The data Start Marker

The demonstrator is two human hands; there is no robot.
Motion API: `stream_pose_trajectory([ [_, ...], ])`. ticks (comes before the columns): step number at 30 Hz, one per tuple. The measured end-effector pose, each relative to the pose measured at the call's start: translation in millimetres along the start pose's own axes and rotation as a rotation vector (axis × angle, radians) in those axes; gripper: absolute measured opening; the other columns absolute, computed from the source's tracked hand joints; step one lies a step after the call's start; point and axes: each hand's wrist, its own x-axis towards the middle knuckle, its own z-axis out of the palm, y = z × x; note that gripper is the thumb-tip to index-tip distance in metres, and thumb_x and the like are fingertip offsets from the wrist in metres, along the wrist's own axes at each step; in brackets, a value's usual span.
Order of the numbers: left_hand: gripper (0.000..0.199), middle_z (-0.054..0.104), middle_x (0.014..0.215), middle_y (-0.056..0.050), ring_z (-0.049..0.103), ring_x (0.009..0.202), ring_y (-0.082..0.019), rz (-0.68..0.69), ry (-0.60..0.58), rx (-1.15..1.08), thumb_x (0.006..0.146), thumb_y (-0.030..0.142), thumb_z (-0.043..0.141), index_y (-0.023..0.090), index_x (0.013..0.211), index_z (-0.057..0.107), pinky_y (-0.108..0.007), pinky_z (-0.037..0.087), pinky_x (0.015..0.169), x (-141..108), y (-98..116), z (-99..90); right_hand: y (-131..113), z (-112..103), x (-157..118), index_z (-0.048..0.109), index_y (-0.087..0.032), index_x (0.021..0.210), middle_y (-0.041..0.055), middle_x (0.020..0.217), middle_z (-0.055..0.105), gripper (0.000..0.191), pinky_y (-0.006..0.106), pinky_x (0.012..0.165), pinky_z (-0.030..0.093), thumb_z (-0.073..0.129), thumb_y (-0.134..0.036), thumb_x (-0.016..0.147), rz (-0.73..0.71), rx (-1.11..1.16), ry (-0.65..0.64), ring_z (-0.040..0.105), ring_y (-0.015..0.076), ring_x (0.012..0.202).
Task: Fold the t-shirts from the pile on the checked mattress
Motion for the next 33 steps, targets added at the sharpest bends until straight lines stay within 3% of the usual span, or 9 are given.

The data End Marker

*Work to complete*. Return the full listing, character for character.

*Solution to the exercise*.
The demonstrator is two human hands; there is no robot.
Motion API: `stream_pose_trajectory([ [_, ...], ])`. ticks (comes before the columns): step number at 30 Hz, one per tuple. The measured end-effector pose, each relative to the pose measured at the call's start: translation in millimetres along the start pose's own axes and rotation as a rotation vector (axis × angle, radians) in those axes; gripper: absolute measured opening; the other columns absolute, computed from the source's tracked hand joints; step one lies a step after the call's start; point and axes: each hand's wrist, its own x-axis towards the middle knuckle, its own z-axis out of the palm, y = z × x; note that gripper is the thumb-tip to index-tip distance in metres, and thumb_x and the like are fingertip offsets from the wrist in metres, along the wrist's own axes at each step; in brackets, a value's usual span.
Order of the numbers: left_hand: gripper (0.000..0.199), middle_z (-0.054..0.104), middle_x (0.014..0.215), middle_y (-0.056..0.050), ring_z (-0.049..0.103), ring_x (0.009..0.202), ring_y (-0.082..0.019), rz (-0.68..0.69), ry (-0.60..0.58), rx (-1.15..1.08), thumb_x (0.006..0.146), thumb_y (-0.030..0.142), thumb_z (-0.043..0.141), index_y (-0.023..0.090), index_x (0.013..0.211), index_z (-0.057..0.107), pinky_y (-0.108..0.007), pinky_z (-0.037..0.087), pinky_x (0.015..0.169), x (-141..108), y (-98..116), z (-99..90); right_hand: y (-131..113), z (-112..103), x (-157..118), index_z (-0.048..0.109), index_y (-0.087..0.032), index_x (0.021..0.210), middle_y (-0.041..0.055), middle_x (0.020..0.217), middle_z (-0.055..0.105), gripper (0.000..0.191), pinky_y (-0.006..0.106), pinky_x (0.012..0.165), pinky_z (-0.030..0.093), thumb_z (-0.073..0.129), thumb_y (-0.134..0.036), thumb_x (-0.016..0.147), rz (-0.73..0.71), rx (-1.11..1.16), ry (-0.65..0.64), ring_z (-0.040..0.105), ring_y (-0.015..0.076), ring_x (0.012..0.202).
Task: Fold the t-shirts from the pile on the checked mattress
Motion for the next 33 steps, targets added at the sharpest bends until straight lines stay within 3% of the usual span, or 9 are given.

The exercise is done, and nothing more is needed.